• Assigned task: In the entries below, every line that contains "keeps" must be located and copied.

(Source data)
*****
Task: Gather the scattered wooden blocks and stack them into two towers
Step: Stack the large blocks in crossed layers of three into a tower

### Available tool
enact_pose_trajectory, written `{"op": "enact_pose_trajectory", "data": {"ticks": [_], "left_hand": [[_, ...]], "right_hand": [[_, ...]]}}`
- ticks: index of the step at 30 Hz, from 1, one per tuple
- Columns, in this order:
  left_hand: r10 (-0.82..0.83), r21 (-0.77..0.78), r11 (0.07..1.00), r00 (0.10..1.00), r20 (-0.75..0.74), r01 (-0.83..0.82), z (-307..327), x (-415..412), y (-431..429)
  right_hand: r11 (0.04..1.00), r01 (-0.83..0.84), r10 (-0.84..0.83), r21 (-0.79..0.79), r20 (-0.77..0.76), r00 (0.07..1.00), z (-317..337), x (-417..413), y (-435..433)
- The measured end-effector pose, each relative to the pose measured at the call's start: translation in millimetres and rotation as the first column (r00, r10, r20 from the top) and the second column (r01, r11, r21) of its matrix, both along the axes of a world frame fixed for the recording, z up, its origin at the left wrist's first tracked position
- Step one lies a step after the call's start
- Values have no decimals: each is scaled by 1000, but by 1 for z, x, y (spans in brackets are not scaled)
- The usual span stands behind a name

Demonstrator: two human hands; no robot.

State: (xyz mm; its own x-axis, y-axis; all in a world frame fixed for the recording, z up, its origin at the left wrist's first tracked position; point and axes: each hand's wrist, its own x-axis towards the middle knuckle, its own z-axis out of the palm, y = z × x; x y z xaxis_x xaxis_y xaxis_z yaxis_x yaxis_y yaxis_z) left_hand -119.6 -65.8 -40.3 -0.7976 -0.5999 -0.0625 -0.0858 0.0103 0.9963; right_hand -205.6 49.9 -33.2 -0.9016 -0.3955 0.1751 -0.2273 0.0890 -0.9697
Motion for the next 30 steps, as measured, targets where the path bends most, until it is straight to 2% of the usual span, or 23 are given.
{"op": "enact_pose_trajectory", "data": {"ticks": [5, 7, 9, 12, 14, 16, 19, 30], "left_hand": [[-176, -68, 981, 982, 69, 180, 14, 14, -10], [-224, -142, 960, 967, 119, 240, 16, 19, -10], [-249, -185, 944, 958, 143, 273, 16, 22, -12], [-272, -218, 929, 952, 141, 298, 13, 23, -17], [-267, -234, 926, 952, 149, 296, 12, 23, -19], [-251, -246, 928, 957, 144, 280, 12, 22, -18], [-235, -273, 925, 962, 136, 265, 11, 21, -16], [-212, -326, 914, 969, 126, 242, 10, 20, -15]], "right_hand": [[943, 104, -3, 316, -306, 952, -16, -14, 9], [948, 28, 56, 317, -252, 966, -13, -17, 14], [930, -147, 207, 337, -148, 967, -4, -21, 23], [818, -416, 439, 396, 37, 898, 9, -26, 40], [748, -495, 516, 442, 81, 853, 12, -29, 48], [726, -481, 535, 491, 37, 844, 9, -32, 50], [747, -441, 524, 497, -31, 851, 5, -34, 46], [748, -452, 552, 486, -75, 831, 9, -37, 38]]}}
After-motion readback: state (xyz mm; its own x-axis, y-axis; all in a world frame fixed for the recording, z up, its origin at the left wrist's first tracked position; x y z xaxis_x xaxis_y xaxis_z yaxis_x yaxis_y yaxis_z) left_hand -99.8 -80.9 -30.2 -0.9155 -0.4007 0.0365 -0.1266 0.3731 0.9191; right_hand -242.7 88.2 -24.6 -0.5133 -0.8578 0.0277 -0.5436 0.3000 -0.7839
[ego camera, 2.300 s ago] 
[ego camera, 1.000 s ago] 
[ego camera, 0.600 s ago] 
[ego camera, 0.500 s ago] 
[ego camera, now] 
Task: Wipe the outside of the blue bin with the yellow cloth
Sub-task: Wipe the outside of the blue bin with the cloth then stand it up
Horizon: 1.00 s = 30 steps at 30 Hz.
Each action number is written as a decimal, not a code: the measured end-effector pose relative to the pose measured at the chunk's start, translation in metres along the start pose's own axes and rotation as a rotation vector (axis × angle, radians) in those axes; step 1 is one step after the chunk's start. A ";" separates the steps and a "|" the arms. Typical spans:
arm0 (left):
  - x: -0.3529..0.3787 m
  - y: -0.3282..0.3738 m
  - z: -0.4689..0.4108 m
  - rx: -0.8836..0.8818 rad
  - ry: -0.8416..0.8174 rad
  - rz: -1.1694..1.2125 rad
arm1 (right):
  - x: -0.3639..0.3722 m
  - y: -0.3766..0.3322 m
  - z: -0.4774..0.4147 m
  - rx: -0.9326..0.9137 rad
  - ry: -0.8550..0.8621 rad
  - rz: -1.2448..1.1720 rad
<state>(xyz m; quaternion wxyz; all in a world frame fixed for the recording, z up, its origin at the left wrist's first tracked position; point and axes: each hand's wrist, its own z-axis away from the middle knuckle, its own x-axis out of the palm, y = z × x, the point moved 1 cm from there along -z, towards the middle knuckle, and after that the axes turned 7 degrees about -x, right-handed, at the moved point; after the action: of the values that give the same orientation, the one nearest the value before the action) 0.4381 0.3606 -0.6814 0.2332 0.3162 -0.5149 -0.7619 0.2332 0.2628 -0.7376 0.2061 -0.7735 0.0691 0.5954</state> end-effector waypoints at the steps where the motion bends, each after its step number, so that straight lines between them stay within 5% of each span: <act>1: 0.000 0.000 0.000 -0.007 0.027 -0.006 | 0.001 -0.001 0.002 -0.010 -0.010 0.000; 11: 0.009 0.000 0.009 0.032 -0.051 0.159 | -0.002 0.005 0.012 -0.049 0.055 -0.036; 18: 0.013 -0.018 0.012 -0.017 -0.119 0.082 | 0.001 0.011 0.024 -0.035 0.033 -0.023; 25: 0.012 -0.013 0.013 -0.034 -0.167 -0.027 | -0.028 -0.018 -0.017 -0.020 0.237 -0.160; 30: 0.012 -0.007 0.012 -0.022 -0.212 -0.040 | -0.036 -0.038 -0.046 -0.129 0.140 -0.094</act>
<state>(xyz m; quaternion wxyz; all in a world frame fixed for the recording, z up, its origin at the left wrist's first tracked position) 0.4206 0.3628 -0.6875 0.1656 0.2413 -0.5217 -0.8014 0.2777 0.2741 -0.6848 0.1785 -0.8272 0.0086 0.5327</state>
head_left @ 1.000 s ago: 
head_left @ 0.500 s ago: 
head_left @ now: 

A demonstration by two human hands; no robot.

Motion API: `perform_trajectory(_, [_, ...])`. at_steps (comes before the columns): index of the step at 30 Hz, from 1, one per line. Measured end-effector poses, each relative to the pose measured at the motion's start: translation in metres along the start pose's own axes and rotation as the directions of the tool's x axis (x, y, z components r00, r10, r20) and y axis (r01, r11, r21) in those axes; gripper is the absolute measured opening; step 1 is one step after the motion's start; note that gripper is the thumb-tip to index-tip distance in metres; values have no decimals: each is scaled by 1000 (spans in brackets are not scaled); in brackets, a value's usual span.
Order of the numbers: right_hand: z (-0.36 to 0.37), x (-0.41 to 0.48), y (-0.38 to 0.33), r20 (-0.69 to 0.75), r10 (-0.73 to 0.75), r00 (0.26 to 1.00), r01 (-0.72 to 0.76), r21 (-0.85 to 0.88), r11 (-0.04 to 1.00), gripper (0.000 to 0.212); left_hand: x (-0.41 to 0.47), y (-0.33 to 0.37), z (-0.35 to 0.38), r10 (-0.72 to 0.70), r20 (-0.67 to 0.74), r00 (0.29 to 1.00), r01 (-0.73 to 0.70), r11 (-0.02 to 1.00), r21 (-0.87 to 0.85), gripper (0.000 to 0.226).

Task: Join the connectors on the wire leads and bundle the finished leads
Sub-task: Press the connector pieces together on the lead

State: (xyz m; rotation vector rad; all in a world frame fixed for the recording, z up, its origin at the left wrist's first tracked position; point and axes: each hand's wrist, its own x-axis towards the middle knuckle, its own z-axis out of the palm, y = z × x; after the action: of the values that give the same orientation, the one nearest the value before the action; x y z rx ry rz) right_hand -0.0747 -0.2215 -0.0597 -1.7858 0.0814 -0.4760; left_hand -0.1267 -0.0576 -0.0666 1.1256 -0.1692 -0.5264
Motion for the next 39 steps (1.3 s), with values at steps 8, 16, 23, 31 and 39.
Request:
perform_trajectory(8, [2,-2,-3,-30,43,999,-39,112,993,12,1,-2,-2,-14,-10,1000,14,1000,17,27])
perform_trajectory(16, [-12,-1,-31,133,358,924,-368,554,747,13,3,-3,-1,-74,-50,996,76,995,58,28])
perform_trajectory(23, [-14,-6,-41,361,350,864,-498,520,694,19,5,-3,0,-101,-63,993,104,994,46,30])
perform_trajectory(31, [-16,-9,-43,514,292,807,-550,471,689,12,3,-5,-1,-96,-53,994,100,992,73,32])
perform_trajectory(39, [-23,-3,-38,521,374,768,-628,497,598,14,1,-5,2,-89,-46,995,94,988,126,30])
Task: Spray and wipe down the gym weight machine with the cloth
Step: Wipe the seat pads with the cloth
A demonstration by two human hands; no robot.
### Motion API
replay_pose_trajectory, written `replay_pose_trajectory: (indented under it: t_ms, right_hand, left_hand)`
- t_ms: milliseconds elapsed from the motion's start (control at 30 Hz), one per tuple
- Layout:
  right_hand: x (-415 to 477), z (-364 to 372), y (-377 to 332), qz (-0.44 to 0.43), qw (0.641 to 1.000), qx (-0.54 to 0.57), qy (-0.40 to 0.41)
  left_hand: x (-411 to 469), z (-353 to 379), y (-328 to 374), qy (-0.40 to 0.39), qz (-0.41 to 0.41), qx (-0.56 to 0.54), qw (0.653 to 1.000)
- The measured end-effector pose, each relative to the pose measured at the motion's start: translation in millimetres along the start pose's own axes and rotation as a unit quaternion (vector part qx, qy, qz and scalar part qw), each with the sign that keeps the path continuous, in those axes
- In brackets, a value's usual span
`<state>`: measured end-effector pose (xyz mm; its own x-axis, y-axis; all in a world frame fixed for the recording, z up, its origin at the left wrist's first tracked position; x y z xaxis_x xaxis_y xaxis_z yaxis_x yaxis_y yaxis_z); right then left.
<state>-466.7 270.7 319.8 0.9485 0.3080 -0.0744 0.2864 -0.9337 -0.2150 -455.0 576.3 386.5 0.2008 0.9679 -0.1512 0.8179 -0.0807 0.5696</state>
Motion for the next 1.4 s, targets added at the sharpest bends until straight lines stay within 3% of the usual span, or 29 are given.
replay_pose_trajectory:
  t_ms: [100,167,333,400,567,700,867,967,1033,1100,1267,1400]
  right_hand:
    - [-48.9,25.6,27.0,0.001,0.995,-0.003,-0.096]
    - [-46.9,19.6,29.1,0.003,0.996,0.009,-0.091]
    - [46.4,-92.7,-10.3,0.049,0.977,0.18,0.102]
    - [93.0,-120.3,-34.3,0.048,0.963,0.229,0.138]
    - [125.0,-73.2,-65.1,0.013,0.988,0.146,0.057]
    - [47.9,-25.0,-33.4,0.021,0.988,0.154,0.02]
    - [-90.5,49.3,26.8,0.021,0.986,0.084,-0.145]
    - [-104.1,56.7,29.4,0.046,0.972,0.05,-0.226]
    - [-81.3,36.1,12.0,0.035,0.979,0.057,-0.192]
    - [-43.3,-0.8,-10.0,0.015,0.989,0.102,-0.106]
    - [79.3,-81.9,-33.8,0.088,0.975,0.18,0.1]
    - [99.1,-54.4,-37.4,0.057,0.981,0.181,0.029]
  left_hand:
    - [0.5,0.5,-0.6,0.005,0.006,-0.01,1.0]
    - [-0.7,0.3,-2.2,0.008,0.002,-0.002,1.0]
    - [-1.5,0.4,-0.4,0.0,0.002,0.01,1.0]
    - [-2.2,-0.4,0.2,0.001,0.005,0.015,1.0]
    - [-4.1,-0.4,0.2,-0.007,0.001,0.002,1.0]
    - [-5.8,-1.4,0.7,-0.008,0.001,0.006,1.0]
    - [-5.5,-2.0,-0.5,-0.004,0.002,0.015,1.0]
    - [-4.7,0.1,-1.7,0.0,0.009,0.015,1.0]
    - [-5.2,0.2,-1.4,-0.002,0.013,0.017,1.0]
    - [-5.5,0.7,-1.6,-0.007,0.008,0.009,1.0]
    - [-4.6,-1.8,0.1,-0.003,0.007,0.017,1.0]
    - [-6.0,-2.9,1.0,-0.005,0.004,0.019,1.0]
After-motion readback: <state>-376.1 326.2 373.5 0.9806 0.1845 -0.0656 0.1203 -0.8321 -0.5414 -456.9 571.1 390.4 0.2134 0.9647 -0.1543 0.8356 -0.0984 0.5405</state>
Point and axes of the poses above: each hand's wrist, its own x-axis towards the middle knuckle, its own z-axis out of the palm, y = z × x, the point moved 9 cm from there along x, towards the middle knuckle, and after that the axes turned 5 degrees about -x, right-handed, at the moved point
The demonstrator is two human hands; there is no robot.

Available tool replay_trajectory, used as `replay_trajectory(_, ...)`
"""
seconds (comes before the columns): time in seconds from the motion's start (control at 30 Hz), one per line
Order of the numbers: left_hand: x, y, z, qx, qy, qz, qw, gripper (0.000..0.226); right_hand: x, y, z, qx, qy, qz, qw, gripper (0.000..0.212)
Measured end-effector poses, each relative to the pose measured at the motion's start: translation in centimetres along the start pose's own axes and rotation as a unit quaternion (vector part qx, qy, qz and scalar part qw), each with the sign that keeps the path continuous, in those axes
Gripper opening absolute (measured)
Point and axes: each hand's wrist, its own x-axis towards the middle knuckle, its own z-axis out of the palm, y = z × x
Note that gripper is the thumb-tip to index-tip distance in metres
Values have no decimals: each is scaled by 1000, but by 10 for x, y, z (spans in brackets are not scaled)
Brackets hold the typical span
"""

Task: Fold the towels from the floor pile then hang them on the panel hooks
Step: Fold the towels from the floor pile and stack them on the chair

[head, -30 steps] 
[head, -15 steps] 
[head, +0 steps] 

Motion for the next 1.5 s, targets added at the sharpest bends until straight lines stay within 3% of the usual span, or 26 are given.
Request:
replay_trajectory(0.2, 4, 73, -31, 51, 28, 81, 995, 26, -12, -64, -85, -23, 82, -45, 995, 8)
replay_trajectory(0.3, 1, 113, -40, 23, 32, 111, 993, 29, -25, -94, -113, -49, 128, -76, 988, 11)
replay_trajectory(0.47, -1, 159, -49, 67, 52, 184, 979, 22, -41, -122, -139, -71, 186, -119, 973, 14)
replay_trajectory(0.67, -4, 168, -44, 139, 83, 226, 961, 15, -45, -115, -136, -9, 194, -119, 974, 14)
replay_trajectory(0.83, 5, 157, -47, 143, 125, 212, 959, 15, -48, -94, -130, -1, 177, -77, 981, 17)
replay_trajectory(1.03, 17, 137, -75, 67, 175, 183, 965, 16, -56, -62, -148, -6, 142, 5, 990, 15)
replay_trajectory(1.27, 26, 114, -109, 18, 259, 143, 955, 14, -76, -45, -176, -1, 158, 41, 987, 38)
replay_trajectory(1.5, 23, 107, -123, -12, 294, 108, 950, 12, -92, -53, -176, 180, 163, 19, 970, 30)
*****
• The answer:
- The measured end-effector pose, each relative to the pose measured at the motion's start: translation in millimetres along the start pose's own axes and rotation as a unit quaternion (vector part qx, qy, qz and scalar part qw), each with the sign that keeps the path continuous, in those axes
Measured end-effector poses, each relative to the pose measured at the motion's start: translation in centimetres along the start pose's own axes and rotation as a unit quaternion (vector part qx, qy, qz and scalar part qw), each with the sign that keeps the path continuous, in those axes

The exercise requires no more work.